A área técnica do Tribunal Superior Eleitoral (TSE) apontou em relatório uma série de indícios de irregularidades na prestação de contas e de omissão de gastos da campanha do presidente eleito Jair Bolsonaro (PSL). A equipe do ganhador da eleição tem 72 horas para complementar a documentação apresentada e prestar esclarecimentos sobre as contas.

São apontados indícios de doação de fonte vedada, recursos de origem não identificada e ausência de informação de gastos eleitorais na prestação de contas parcial. Também foram identificadas doações recebidas de outros candidatos ou partidos políticos com informações divergentes na prestação de contas dos doadores.

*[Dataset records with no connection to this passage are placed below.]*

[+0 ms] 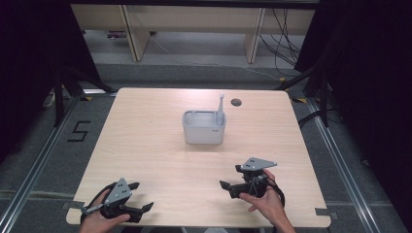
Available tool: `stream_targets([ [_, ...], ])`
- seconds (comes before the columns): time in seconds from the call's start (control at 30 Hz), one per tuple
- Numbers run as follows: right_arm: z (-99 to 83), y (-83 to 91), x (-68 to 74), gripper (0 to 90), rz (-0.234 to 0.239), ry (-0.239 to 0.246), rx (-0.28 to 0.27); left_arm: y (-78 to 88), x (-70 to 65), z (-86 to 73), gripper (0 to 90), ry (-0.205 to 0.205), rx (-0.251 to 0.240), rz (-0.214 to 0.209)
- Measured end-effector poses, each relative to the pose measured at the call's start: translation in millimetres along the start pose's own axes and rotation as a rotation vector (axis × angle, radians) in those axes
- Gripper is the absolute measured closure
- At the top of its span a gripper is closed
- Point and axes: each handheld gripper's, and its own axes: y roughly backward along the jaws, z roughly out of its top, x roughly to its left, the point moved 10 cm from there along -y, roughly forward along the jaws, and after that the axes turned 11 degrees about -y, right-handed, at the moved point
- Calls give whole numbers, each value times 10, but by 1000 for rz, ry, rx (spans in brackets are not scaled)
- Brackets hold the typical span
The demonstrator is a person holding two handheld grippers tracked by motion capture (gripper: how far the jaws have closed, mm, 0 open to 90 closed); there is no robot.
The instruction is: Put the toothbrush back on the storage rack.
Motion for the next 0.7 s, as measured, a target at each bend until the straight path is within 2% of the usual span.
stream_targets([
  [0.07, -26, 15, 2, 160, -7, -4, 0, -1, -8, 3, 147, 6, -2, -4],
  [0.1, -57, 18, 17, 160, 3, -17, 18, -1, -8, 2, 147, 5, -1, -4],
  [0.13, -56, 24, -10, 160, -14, 12, 9, -1, -8, 3, 147, 5, -2, -4],
  [0.17, -101, 36, 13, 160, -18, -26, 34, -6, -10, 8, 147, 7, -9, -5],
  [0.27, -137, 35, -22, 160, -43, 10, 35, -5, -7, 10, 147, 7, -12, 0],
  [0.3, -170, 39, -15, 160, -36, 10, 56, -4, -7, 8, 147, 7, -10, 0],
  [0.4, -212, 45, -25, 160, -46, 17, 67, -9, -8, 13, 147, 9, -16, 3],
  [0.53, -282, 60, -25, 160, -62, -5, 87, -7, -12, 8, 147, 6, -9, -5],
  [0.57, -295, 56, -29, 160, -58, 12, 94, -7, -12, 8, 147, 5, -9, -6],
  [0.6, -310, 59, -39, 160, -72, 7, 93, 5, -2, -8, 147, -14, 7, -10],
  [0.67, -341, 62, -47, 161, -76, 14, 106, -6, -8, 12, 147, 8, -13, 1],
  [0.7, -351, 59, -48, 161, -74, 23, 111, 1, -3, 6, 147, 5, -5, 2],
])
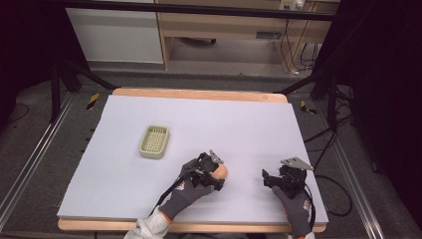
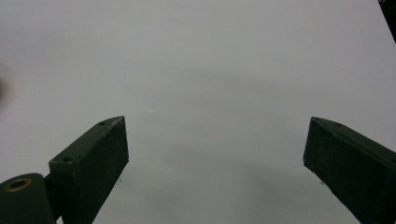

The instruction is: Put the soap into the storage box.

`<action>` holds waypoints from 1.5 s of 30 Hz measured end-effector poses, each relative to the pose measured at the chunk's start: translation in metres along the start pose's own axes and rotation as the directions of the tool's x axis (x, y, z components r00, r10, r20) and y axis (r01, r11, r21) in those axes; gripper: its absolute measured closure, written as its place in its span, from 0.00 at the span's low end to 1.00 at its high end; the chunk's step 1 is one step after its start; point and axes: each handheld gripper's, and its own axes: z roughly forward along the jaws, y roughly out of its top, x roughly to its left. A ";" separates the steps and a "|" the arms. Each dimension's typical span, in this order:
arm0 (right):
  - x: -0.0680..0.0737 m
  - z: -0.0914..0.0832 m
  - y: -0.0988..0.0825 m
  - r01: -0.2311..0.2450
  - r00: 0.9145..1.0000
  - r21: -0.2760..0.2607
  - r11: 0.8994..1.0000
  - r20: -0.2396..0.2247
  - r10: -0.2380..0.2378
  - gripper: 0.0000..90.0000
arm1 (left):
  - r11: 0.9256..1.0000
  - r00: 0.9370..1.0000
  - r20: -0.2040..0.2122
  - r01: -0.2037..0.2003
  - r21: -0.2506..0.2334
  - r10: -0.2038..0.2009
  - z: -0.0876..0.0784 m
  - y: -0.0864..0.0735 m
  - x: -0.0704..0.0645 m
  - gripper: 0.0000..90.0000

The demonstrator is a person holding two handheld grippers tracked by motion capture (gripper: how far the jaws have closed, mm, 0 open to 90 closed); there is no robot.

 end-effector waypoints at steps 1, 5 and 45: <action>0.000 0.000 0.000 0.000 1.000 0.000 1.000 0.000 0.000 0.08 | 1.000 1.000 -0.002 -0.001 0.001 0.001 0.000 0.000 0.000 0.33; 0.000 0.000 0.000 -0.005 1.000 0.001 1.000 0.001 0.005 0.08 | 1.000 1.000 -0.005 0.001 0.002 -0.001 0.000 0.001 -0.001 0.34; -0.001 -0.001 0.000 -0.013 1.000 -0.003 1.000 0.005 0.013 0.07 | 0.997 1.000 -0.016 -0.009 -0.079 0.008 -0.060 -0.001 0.011 0.35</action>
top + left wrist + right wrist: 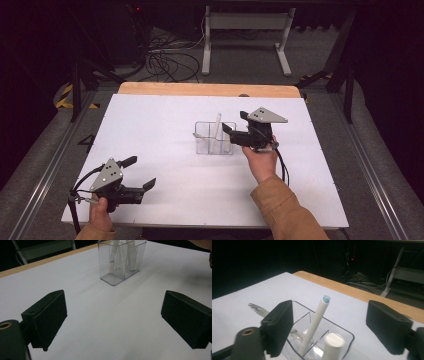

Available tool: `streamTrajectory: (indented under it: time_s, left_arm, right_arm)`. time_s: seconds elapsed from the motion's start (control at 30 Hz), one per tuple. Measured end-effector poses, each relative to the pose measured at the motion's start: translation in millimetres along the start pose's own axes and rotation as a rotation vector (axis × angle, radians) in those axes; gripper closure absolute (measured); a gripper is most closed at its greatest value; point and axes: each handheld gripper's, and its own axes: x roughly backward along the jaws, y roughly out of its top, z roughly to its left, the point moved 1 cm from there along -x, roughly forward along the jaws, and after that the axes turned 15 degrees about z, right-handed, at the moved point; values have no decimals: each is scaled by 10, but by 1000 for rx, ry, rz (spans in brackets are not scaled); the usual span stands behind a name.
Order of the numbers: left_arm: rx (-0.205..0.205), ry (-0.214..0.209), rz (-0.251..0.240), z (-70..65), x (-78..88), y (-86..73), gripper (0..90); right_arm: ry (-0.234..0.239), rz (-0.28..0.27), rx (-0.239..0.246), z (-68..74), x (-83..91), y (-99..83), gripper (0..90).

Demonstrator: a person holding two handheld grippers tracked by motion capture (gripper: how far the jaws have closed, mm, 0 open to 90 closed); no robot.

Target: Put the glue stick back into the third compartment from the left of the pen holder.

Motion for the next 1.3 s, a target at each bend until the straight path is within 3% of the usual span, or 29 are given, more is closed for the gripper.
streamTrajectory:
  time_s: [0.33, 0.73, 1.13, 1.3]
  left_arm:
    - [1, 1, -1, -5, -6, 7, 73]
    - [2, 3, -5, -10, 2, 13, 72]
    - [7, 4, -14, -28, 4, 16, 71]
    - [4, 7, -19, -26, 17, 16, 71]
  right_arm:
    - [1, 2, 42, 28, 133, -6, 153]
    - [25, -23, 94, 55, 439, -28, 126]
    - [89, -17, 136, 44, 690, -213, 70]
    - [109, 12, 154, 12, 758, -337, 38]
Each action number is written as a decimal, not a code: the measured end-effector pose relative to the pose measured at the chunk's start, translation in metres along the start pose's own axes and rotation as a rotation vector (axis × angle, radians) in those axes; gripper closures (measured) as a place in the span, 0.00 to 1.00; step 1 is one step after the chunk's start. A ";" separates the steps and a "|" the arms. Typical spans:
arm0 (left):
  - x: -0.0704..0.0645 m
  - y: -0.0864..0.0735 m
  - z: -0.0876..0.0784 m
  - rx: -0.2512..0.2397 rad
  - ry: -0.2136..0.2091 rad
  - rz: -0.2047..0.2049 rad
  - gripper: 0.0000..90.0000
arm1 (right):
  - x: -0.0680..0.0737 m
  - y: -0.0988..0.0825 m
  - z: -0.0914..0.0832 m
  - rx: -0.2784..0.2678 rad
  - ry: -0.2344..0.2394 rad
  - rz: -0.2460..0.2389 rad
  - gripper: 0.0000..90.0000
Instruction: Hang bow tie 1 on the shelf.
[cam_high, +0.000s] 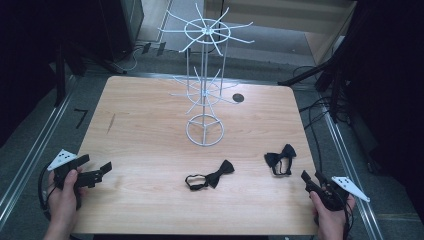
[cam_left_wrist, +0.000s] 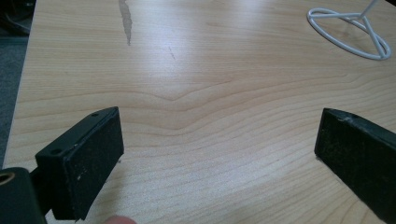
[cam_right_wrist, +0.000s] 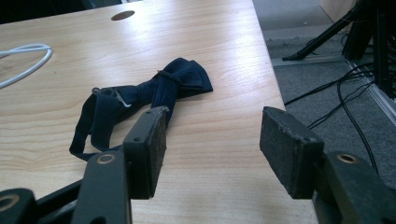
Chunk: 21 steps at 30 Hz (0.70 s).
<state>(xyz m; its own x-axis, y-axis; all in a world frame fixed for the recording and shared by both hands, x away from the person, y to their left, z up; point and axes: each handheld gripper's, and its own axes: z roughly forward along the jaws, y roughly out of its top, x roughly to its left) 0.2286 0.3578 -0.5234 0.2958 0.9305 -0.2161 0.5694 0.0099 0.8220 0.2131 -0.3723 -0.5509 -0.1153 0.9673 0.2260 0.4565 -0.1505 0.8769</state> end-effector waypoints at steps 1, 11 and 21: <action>0.000 0.000 0.000 0.001 0.001 -0.001 0.02 | 0.001 0.000 0.000 0.002 0.002 0.003 0.47; -0.001 0.000 0.000 0.002 0.000 0.005 0.02 | 0.009 0.009 0.005 0.004 0.036 0.042 0.51; -0.001 0.001 0.001 0.007 0.000 0.009 0.02 | 0.024 0.013 0.025 0.030 0.036 0.034 0.57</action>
<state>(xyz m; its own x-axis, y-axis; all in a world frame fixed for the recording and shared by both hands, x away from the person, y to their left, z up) 0.2295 0.3563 -0.5233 0.3015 0.9304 -0.2086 0.5721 -0.0015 0.8202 0.2380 -0.3460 -0.5445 -0.1308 0.9535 0.2716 0.4870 -0.1769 0.8553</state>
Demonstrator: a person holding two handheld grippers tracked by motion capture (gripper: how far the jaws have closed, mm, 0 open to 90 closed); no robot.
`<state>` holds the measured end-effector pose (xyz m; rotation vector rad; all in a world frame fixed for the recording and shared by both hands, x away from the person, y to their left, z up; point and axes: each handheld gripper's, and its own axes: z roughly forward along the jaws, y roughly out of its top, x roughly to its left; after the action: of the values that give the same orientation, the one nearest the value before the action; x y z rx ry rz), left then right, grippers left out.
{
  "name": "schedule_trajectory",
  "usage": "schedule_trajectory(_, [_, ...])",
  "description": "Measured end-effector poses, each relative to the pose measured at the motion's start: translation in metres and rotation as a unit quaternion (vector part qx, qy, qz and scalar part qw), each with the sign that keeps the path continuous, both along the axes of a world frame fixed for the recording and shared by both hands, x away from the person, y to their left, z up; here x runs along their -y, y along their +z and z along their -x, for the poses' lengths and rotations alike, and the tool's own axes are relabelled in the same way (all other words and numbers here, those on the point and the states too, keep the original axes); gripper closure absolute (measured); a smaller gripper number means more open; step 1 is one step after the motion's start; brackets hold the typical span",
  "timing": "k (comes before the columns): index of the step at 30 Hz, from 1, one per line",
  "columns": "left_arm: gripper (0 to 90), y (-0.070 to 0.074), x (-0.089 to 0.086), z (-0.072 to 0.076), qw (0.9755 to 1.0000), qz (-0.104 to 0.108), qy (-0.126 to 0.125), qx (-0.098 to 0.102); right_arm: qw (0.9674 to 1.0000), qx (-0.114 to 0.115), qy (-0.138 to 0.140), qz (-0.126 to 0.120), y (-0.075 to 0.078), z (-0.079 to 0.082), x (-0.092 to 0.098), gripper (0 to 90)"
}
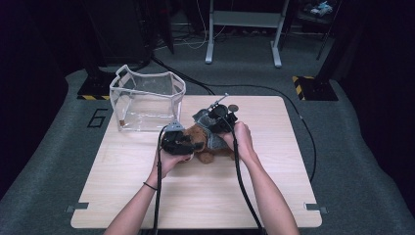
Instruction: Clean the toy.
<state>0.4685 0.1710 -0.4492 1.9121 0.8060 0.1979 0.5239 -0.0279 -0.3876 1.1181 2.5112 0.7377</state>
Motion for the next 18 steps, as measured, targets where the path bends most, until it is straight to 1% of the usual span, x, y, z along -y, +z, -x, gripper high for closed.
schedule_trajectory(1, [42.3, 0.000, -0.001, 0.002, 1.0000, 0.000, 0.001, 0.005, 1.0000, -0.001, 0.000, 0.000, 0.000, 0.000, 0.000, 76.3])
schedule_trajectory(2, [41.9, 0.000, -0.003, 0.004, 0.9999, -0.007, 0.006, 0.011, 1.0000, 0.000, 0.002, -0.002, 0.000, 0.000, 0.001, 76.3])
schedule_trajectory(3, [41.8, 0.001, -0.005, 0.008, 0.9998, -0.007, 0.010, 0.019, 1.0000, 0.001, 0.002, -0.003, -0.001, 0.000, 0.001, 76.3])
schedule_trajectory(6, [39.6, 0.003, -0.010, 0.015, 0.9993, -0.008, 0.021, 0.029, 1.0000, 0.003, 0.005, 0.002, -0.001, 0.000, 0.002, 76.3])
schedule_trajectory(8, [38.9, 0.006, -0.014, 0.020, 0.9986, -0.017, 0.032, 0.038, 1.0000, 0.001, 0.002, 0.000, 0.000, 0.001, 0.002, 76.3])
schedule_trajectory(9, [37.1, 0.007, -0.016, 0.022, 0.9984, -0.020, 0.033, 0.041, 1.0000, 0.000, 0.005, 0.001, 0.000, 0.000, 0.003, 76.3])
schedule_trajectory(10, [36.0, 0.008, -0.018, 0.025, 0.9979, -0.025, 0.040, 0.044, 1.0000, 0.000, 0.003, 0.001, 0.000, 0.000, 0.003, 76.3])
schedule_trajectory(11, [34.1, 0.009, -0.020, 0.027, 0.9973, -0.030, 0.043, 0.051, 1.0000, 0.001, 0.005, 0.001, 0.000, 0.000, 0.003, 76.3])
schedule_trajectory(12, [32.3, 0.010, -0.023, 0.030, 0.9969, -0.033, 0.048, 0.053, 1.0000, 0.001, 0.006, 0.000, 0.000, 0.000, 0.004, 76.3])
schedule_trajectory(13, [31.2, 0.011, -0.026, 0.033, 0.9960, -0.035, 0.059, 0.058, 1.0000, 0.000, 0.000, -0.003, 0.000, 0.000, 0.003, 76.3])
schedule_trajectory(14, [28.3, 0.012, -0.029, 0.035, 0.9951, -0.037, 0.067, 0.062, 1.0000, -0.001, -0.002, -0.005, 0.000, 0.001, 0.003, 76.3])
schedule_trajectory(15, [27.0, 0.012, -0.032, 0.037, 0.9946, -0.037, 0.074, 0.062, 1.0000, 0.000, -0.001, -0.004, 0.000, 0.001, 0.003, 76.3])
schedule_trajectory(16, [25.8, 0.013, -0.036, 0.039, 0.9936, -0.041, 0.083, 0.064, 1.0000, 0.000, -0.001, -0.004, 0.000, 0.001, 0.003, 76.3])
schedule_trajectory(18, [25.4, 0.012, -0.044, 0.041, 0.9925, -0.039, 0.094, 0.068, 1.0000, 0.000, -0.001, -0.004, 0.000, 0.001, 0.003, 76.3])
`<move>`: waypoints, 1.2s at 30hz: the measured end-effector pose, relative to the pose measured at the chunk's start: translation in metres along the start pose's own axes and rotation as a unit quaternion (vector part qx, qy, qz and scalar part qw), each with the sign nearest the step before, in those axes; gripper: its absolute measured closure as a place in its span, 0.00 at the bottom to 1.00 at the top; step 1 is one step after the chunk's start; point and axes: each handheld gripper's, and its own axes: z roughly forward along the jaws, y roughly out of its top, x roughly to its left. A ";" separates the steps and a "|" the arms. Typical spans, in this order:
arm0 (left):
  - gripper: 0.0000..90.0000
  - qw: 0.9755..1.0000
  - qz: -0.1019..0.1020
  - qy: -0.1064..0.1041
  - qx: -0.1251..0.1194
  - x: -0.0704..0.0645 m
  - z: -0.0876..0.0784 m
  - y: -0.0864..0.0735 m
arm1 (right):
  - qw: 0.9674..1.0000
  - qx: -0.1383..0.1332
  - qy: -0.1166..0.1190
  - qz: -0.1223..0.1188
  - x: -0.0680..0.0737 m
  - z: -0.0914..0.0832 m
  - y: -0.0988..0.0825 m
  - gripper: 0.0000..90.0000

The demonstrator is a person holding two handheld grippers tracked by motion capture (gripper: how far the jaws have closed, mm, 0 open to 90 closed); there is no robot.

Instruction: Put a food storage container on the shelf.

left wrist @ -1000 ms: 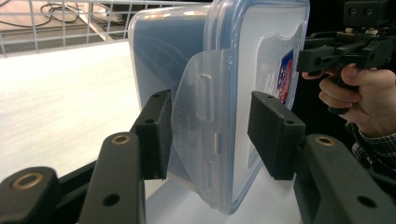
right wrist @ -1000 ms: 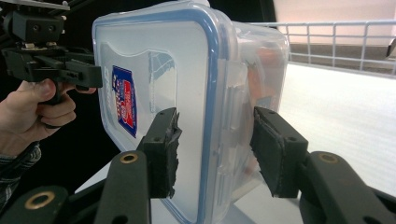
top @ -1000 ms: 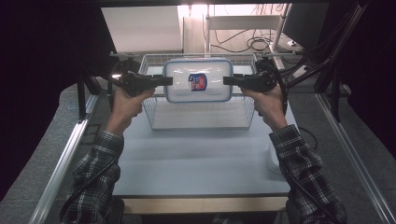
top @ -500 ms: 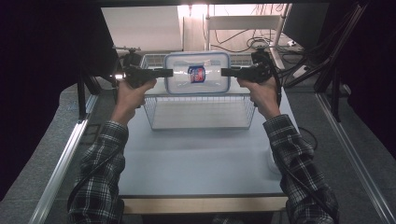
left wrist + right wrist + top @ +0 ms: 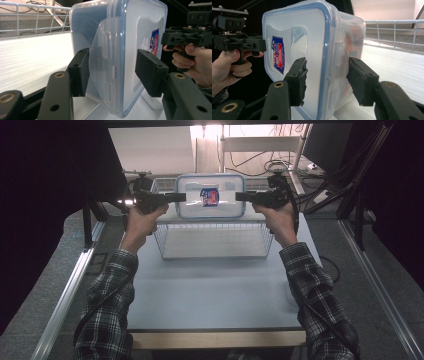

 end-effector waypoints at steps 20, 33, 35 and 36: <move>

O relatório, elaborado pela Assessoria de Exame de Contas Eleitorais e Partidárias (Asepa) ainda indicou a ausência de contrato de prestação de serviços de financiamento coletivo e descumprimento de prazo para entrega do relatório financeiro.

De acordo com a área técnica da Corte, a prestação de contas de Bolsonaro informa doações às campanhas de Flávio Bolsonaro e Eduardo Bolsonaro, filhos do presidente eleito, que totalizam R$ 345 mil, mas não informou os doadores originários dos recursos.